■ Work task: Instruction for the data below: set down exactly the lines from the line with "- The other" to the line with "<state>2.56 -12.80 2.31", inclusive, and no others.

■ Exercise data:
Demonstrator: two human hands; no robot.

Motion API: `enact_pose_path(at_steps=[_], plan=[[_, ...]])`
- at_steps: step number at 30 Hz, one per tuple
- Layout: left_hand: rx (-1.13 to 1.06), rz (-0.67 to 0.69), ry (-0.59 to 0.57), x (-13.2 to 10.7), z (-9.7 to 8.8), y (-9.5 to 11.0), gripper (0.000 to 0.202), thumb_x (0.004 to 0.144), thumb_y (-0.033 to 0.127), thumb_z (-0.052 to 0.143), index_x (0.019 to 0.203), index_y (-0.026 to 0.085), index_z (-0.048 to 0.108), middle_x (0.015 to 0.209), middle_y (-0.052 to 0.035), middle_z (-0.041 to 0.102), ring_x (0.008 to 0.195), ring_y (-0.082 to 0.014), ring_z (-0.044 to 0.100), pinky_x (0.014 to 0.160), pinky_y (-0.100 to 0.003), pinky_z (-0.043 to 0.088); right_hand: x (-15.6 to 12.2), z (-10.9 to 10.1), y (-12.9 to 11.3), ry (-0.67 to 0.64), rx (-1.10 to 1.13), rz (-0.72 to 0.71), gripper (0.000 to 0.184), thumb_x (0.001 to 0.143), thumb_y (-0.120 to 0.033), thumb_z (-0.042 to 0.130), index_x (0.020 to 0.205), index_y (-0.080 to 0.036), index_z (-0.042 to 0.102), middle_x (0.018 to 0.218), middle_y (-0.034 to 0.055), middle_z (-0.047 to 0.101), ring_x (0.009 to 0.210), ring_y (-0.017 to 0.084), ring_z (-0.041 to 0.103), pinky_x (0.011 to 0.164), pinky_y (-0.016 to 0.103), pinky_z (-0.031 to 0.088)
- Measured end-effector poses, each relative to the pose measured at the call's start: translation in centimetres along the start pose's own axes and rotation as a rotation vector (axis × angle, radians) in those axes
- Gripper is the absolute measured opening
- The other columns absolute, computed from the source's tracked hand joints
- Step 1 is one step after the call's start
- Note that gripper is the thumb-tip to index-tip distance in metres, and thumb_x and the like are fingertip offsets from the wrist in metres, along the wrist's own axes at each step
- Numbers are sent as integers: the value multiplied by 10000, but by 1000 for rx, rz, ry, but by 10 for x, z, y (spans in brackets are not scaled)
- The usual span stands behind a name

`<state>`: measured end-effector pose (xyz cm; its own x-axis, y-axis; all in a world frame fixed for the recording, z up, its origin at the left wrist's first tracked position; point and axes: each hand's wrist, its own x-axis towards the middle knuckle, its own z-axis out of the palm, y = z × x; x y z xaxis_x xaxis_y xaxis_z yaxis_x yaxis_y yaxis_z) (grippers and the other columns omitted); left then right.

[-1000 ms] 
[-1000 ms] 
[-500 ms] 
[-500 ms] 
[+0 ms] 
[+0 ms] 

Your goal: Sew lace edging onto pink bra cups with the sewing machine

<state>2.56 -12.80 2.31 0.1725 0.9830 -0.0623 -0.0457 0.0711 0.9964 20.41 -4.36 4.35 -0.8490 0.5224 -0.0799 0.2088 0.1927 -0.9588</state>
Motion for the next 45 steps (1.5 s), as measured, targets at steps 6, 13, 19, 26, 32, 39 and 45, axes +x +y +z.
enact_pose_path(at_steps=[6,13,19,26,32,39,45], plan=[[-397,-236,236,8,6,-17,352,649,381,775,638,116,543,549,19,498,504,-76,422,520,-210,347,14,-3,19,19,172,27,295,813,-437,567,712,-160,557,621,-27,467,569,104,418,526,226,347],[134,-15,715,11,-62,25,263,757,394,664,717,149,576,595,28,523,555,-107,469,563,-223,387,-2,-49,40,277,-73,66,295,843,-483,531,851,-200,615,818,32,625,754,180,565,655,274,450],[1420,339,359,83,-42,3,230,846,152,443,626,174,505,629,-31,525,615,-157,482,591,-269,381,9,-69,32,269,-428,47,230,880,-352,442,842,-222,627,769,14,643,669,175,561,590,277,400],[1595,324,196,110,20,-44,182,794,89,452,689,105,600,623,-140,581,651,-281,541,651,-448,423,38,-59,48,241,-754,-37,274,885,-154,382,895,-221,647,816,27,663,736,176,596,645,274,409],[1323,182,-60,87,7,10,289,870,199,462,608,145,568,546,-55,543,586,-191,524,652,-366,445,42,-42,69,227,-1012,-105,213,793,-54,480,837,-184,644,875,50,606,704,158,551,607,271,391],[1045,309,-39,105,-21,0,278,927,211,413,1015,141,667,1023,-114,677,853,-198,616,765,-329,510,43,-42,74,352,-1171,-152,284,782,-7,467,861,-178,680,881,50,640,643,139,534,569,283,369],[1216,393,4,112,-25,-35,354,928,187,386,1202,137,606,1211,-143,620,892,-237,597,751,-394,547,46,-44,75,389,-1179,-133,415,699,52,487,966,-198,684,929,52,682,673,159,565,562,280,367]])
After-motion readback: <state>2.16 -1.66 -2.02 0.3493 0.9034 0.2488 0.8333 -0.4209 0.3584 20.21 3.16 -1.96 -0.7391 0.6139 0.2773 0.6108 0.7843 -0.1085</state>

■ Answer space:
- The other columns absolute, computed from the source's tracked hand joints
- Step 1 is one step after the call's start
- Note that gripper is the thumb-tip to index-tip distance in metres, and thumb_x and the like are fingertip offsets from the wrist in metres, along the wrist's own axes at each step
- Numbers are sent as integers: the value multiplied by 10000, but by 1000 for rx, rz, ry, but by 10 for x, z, y (spans in brackets are not scaled)
- The usual span stands behind a name

`<state>`: measured end-effector pose (xyz cm; its own x-axis, y-axis; all in a world frame fixed for the recording, z up, its origin at the left wrist's first tracked position; point and axes: each hand's wrist, its own x-axis towards the middle knuckle, its own z-axis out of the palm, y = z × x; x y z xaxis_x xaxis_y xaxis_z yaxis_x yaxis_y yaxis_z) (grippers and the other columns omitted); left then right.

[-1000 ms] 
[-1000 ms] 
[-500 ms] 
[-500 ms] 
[+0 ms] 
[+0 ms] 

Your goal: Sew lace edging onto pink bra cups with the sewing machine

<state>2.56 -12.80 2.31 0.1725 0.9830 -0.0623 -0.0457 0.0711 0.9964 20.41 -4.36 4.35 -0.8490 0.5224 -0.0799 0.2088 0.1927 -0.9588</state>

The output is finished.